PMML 4.0 - Association Rules
The Association Rule model represents rules where some set of items
is associated to another set of items. For example a rule can express
that a certain product or set of products is often bought in combination with a certain set
of other products.
The attribute definitions of the association rule model uses the
entity ELEMENT-ID in order to express a semantical constraint
that a value must be unique in a set of elements (contained in the same
XML document) of the same type.
An Association Rule model consists of four major parts:
- Model attributes
- Items
- ItemSets
- AssociationRules
<xs:element name="AssociationModel">
<xs:complexType>
<xs:sequence>
<xs:element ref="Extension" minOccurs="0" maxOccurs="unbounded"/>
<xs:element ref="MiningSchema"/>
<xs:element ref="Output" minOccurs="0"/>
<xs:element ref="ModelStats" minOccurs="0"/>
<xs:element ref="LocalTransformations" minOccurs="0"/>
<xs:element ref="Item" minOccurs="0" maxOccurs="unbounded"/>
<xs:element ref="Itemset" minOccurs="0" maxOccurs="unbounded"/>
<xs:element ref="AssociationRule" minOccurs="0" maxOccurs="unbounded"/>
<xs:element ref="Extension" minOccurs="0" maxOccurs="unbounded"/>
</xs:sequence>
<xs:attribute name="modelName" type="xs:string"/>
<xs:attribute name="functionName" type="MINING-FUNCTION" use="required"/>
<xs:attribute name="algorithmName" type="xs:string"/>
<xs:attribute name="numberOfTransactions" type="INT-NUMBER" use="required"/>
<xs:attribute name="maxNumberOfItemsPerTA" type="INT-NUMBER"/>
<xs:attribute name="avgNumberOfItemsPerTA" type="REAL-NUMBER"/>
<xs:attribute name="minimumSupport" type="PROB-NUMBER" use="required"/>
<xs:attribute name="minimumConfidence" type="PROB-NUMBER" use="required"/>
<xs:attribute name="lengthLimit" type="INT-NUMBER"/>
<xs:attribute name="numberOfItems" type="INT-NUMBER" use="required"/>
<xs:attribute name="numberOfItemsets" type="INT-NUMBER" use="required"/>
<xs:attribute name="numberOfRules" type="INT-NUMBER" use="required"/>
</xs:complexType>
</xs:element>
|
An AssociationModel can contain any number of Itemsets and AssociationRules.
These elements can be mixed but all Itemsets that are used in an
AssociationRule element must appear before the rule element.
Here is a description of the attributes:
numberOfTransactions:
The number of transactions contained in the input data.
maxNumberOfItemsPerTA
The number of items contained in the largest transaction.
avgNumberOfItemsPerTA:
The average number of items contained in a transaction.
minimumSupport: The minimum relative support
value (#supporting transactions / #total transactions) satisfied by all
rules.
minimumConfidence:
The minimum confidence value satisfied by all rules.
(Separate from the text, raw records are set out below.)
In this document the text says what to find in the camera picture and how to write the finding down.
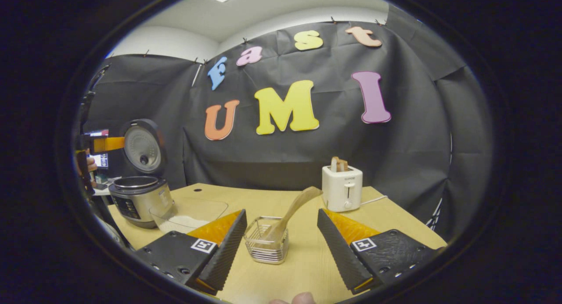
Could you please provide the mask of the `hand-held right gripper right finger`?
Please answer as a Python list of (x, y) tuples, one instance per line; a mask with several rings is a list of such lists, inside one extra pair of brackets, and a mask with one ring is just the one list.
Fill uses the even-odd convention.
[(399, 284), (441, 252), (400, 230), (380, 232), (325, 208), (317, 227), (352, 294)]

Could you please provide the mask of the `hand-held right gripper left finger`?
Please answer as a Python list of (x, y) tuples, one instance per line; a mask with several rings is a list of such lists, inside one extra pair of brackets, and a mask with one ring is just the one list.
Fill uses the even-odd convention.
[(189, 233), (170, 231), (135, 254), (164, 276), (215, 296), (223, 290), (246, 228), (241, 209)]

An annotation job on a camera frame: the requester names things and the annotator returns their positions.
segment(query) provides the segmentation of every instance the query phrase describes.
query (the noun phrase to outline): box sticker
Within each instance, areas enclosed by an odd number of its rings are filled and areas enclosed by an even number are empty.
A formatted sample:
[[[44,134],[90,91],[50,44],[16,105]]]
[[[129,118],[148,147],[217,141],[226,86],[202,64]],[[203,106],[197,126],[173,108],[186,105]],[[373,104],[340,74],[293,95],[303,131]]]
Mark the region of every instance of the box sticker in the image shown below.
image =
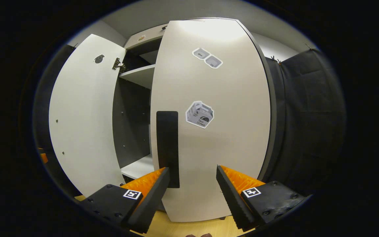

Confidence is calculated
as (support (rule) / support(antecedent)).
lengthLimit: The maximum number of items contained in a rule
which was used to limit the number of rules.
numberOfItems: The number of different items contained in the
input data.
numberOfItemsets: The number of itemsets contained in the
model.
numberOfRules: The
number of rules contained in the model.
We consider items next:
<xs:element name="Item">
<xs:complexType>
<xs:sequence>
<xs:element ref="Extension" minOccurs="0" maxOccurs="unbounded"/>
</xs:sequence>
<xs:attribute name="id" type="xs:string" use="required"/>
<xs:attribute name="value" type="xs:string" use="required"/>
<xs:attribute name="mappedValue" type="xs:string"/>
<xs:attribute name="weight" type="REAL-NUMBER"/>
</xs:complexType>
</xs:element>
|
Here is a description of the attributes in an item:
id: An identification to uniquely identify an item.
value: The value of the item as in the input data.
mappedValue: Optional, a value to which the original item
value is mapped. For instance, this could be a product name if the
original value is an EAN code.
weight : The weight of
the item. For example, the price or value of an item.
Obviously the id of an
Item must be unique.
Furthermore the
Item values must be unique too.
That is, an AssocationModel must not have
different instances of Item where the values of the attribute named 'value'
are duplicates.
The entries in mappedValue may be the same, though.
We consider itemsets next:
<xs:element name="Itemset">
<xs:complexType>
<xs:sequence>
<xs:element ref="Extension" minOccurs="0" maxOccurs="unbounded"/>
<xs:element minOccurs="0" maxOccurs="unbounded" ref="ItemRef"/>
</xs:sequence>
<xs:attribute name="id" type="xs:string" use="required"/>
<xs:attribute name="support" type="PROB-NUMBER"/>
<xs:attribute name="numberOfItems" type="xs:nonNegativeInteger"/>
</xs:complexType>
</xs:element>
|
Here is a description of the attributes in an Itemset:
id: An identification to uniquely identify an Itemset.
support: The relative support of the Itemset.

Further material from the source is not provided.